DRY ELECTRODES BASED ON HYBRID NANOSTRUCTURES OF CARBON NANOTUBES AND REDUCED GRAPHENE OXIDE FOR ECG MONITORING
A.V. Kuksin1, A.S. Morozova1, A.Yu. Gerasimenko1,2; 1National Research University of Electronic Technology MIET, Shokin Square 1, 124498 Zelenograd, Moscow, Russia; 2I.M. Sechenov First Moscow State Medical University, Bolshaya Pirogovskaya street 2-4, 119991 Moscow, Russia.
Abstract
The development of domestic electronics creates a demand for new electronic component bases. Carbon nanomaterials are recognized as the most suitable and efficient candidates for developing advanced materials for various devices.
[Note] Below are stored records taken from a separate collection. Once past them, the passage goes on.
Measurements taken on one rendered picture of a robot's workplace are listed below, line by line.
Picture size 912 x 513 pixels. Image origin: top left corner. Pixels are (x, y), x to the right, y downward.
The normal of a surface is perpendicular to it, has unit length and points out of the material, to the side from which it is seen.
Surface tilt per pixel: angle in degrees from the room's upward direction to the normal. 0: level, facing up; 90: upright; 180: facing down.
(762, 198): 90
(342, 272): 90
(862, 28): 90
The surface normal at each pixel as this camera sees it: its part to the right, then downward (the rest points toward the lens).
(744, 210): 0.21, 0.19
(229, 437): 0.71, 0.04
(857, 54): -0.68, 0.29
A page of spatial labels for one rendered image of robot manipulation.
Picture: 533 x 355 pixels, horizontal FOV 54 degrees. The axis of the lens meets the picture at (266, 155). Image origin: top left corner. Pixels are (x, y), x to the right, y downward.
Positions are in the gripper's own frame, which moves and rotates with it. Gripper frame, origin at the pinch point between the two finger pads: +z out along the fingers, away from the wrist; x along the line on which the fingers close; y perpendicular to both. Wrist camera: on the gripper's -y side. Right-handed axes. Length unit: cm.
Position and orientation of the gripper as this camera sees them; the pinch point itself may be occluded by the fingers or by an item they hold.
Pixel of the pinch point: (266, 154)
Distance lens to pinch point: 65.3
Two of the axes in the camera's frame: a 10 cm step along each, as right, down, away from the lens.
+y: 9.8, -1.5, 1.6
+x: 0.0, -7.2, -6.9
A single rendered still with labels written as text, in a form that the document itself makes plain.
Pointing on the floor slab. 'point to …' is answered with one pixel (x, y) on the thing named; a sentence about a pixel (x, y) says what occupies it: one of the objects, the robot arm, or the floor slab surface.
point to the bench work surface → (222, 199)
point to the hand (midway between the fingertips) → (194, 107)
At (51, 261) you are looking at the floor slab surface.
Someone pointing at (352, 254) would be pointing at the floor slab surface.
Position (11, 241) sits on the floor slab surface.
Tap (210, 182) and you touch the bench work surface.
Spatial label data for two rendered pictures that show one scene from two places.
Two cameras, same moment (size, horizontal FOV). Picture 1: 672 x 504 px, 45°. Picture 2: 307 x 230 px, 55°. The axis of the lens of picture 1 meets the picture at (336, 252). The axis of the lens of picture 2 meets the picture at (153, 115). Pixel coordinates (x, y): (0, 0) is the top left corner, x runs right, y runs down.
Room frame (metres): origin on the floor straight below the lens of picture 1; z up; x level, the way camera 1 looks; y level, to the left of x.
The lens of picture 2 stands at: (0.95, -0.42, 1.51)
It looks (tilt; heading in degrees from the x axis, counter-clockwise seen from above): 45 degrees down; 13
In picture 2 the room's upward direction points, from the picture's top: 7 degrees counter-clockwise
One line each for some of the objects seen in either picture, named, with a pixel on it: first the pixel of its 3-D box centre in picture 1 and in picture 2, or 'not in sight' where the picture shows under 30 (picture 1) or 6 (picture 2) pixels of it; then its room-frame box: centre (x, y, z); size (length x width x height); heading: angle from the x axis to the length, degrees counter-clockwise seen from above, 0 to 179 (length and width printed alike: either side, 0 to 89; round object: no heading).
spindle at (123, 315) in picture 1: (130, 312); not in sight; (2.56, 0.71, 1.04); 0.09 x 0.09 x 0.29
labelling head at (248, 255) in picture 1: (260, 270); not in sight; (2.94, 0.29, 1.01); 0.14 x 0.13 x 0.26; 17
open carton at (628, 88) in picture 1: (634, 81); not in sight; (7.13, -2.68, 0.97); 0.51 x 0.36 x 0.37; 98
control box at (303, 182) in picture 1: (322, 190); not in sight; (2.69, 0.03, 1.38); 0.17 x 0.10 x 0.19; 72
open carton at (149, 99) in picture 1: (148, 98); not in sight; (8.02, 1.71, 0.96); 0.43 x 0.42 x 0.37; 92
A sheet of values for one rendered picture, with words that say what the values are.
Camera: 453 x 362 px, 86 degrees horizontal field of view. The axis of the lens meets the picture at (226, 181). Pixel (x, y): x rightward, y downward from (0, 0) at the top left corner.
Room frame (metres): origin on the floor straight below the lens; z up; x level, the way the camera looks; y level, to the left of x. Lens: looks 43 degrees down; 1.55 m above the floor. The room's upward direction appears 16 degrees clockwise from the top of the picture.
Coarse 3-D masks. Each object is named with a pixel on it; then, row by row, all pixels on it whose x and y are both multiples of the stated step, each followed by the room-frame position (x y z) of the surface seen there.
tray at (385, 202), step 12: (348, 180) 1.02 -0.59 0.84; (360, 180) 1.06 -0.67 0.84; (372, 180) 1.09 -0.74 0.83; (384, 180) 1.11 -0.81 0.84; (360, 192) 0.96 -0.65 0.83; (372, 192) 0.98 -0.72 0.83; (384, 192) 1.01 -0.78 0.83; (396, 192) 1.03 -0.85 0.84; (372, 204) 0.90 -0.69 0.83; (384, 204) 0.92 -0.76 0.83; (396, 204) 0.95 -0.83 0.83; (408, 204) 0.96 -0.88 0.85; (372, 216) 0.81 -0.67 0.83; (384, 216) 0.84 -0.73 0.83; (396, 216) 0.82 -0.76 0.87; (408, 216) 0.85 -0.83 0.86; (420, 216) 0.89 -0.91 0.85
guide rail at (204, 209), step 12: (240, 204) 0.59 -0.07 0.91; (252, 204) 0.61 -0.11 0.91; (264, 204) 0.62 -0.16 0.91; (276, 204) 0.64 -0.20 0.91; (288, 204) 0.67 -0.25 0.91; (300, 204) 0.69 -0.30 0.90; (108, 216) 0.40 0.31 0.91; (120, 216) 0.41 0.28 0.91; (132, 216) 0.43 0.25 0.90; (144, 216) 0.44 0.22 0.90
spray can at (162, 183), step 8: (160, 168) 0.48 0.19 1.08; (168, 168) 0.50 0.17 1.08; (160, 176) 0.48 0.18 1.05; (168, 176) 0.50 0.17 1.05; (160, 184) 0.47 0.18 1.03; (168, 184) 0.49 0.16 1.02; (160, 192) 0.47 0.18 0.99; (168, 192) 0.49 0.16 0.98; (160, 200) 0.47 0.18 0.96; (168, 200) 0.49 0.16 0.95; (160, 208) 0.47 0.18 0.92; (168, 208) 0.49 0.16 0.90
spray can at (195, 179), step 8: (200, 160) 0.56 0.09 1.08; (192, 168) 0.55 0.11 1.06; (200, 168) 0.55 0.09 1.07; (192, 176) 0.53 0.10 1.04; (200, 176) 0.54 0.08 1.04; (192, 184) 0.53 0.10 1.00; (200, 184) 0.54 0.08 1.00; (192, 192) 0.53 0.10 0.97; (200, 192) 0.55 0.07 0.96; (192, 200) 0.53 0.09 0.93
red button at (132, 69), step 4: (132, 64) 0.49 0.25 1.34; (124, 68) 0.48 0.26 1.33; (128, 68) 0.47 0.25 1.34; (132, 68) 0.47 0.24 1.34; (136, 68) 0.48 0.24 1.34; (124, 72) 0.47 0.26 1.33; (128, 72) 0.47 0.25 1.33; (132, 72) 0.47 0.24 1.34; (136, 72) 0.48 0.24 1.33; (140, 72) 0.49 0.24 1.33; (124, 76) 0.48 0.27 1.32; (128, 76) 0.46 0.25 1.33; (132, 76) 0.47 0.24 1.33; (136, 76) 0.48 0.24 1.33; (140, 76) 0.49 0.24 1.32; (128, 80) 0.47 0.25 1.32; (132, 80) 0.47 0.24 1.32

Among the most promising carbon nanomodifications are one-dimensional carbon structures – carbon nanotubes and two-dimensional carbon nanomaterial – graphene with its derivatives. These materials have found widespread use in flexible and solid-state electronics. We have developed a method for producing dry electrodes based on hybrid nanostructures. These nanostructures consist of single-walled carbon nanotubes (SWCNT) and reduced graphene oxide (RGO). They are formed in a polydimethylsiloxane matrix under pulsed laser irradiation at 1064 nm wavelength. Electrical conductivity studies confirmed improved conductivity resulting from the formation of hybrid nanostructures. Impedance measurements before and after exposure to artificial sweat solution demonstrated superior stability of the developed electrodes compared to conventional Ag/AgCl electrodes. Electrocardiography (ECG) signals recorded with developed electrodes matched the quality of signals obtained with Ag/AgCl electrodes. The absence of a gel layer in SWCNT/RGO-based dry electrodes provides a key advantage. Unlike commercial gel-based electrodes, their performance doesn't degrade during prolonged use due to gel deterioration. Biocompatibility studies were conducted by culturing human embryonic fibroblast cells on the electrode surface. Post-incubation observations revealed numerous adhered and proliferated cells. These results indicate high biocompatibility of SWCNT/RGO-based electrodes, making them suitable for long-term skin contact applications.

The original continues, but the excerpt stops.